§ TASK TO COMPLETE: Show every line in the entries below where the word "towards" appears.

START LISTED ENTRIES

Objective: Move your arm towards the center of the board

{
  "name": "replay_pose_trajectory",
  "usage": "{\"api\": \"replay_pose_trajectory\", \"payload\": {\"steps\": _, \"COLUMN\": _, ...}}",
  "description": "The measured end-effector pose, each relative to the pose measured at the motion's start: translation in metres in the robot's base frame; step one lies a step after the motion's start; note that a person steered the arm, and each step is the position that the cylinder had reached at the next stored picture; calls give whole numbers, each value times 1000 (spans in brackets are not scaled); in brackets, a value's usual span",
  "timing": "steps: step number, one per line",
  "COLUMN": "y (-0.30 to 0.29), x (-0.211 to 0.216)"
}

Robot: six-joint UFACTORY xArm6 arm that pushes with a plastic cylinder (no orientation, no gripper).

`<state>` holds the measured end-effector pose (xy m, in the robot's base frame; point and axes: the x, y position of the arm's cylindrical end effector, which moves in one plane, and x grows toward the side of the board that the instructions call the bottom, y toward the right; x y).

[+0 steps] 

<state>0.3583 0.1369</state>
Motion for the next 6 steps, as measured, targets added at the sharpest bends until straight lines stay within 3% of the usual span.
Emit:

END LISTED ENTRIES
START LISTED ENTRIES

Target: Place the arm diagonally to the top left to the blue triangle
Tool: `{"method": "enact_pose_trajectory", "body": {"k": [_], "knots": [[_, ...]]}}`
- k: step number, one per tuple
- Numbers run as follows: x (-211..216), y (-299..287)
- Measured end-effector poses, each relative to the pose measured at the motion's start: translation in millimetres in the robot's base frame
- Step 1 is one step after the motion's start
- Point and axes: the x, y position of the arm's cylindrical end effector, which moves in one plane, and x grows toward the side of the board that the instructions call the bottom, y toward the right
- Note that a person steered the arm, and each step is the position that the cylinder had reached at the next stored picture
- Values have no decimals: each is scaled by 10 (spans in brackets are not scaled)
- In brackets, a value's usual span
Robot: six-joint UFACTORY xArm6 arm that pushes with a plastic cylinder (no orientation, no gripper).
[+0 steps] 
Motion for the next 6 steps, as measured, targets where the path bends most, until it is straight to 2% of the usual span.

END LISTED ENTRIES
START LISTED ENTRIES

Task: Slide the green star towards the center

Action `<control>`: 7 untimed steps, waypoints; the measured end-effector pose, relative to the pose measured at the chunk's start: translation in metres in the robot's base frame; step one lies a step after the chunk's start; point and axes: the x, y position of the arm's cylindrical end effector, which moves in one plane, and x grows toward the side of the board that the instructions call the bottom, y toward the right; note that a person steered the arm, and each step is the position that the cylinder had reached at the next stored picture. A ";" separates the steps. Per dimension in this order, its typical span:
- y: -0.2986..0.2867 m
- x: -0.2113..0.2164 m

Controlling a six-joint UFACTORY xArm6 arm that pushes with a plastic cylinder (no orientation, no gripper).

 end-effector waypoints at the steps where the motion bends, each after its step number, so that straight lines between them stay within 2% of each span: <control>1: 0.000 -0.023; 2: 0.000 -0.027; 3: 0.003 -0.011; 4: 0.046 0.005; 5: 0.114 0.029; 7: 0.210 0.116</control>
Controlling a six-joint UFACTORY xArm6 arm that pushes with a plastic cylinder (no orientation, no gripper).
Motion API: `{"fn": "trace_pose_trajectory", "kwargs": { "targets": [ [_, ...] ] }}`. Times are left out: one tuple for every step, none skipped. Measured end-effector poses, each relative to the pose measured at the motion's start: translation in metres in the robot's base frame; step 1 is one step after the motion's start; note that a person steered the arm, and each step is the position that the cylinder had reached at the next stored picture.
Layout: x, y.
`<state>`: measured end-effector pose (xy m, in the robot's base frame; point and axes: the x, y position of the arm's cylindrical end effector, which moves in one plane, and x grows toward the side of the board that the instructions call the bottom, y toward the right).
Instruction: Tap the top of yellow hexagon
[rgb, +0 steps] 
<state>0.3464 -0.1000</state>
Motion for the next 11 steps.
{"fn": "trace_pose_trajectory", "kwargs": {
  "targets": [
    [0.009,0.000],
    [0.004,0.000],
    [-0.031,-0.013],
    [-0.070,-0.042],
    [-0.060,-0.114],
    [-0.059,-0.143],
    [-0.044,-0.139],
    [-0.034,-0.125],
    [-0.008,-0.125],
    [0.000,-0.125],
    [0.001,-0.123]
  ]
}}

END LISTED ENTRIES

§ EXERCISE ANSWER:
Objective: Move your arm towards the center of the board
Task: Slide the green star towards the center

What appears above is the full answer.